Sited at the mouth of the Umpqua River, Reedsport is three miles from Winchester Bay, the nearest ocean access. And its economy has historically been based on fishing and timber, which is why you won’t find a “tourist strip” along the highway filled with T-shirt and knick-knack shops. This is a working town, where commercial fishing or the timber mill in nearby Gardiner provided work for most locals, who preferred to keep the natural resources to themselves.

But the timber industry soured, and fishing declined somewhat over time. And so Reedsport began to embrace tourism – “out of necessity,” Nancy says. “We needed to import an economy; by default, it was tourism.”

Not that Reedsport hasn’t thrown itself headlong into promoting its bounty of nature and activities. Chamber manager Robin Dollar proudly declares that her organization has “more events than any Chamber of Commerce in Oregon.” That includes award-winning events such as Confluence, a February festival of wine, beer, seafood and music; the Oregon Divisional Chainsaw Sculpting Championships, held every Father’s Day weekend; and DuneFest (Aug. 3-7, 2011), a celebration of the Oregon Dunes that won an award as “Best Sporting Event in Oregon.”

The nearby Oregon Dunes National Recreation Area features 50 miles of shifting coastal dunes, including the tallest dunes in the nation – up to 500 feet tall. The dunes are a Mecca for ATV riders, with designated riding areas and many rental companies for visitors. The Umpqua Discovery Center in Reedsport offers fascinating information on nature, Native Americans and the history of the area.
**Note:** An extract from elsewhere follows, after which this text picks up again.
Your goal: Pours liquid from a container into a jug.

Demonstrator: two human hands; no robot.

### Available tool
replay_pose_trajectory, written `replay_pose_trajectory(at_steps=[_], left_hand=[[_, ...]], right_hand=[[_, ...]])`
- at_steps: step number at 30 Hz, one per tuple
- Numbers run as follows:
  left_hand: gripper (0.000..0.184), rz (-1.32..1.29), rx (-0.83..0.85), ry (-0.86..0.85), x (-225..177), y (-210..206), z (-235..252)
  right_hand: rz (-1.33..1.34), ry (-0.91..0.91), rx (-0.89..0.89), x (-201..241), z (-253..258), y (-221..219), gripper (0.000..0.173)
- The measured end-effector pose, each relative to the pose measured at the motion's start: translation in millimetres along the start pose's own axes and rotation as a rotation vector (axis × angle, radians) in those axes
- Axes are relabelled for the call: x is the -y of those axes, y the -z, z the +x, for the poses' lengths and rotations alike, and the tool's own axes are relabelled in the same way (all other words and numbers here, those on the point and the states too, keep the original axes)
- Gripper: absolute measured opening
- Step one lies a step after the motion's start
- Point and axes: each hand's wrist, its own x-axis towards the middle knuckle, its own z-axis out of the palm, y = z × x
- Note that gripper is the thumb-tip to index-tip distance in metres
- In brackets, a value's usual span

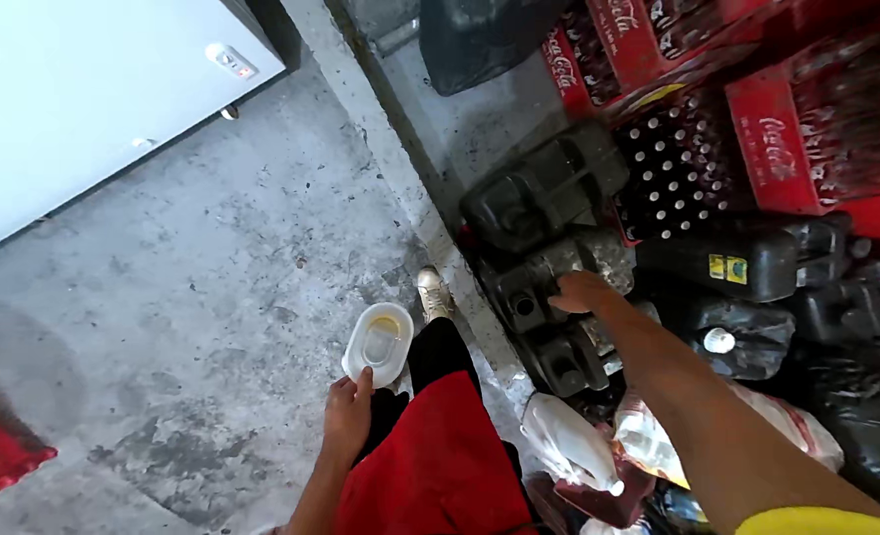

And, of course, you can catch fish, oysters and crabs if you’re feeling like truly fresh seafood.

As part of the push to embrace tourism, the city is making strides toward sprucing up its Old Town area, which features an art gallery and eclectic shops.

But in the end, what makes Reedsport a great place to live or visit is its authenticity. “It has a small-town feel that isn’t covered up by ‘charm,'” Nancy says.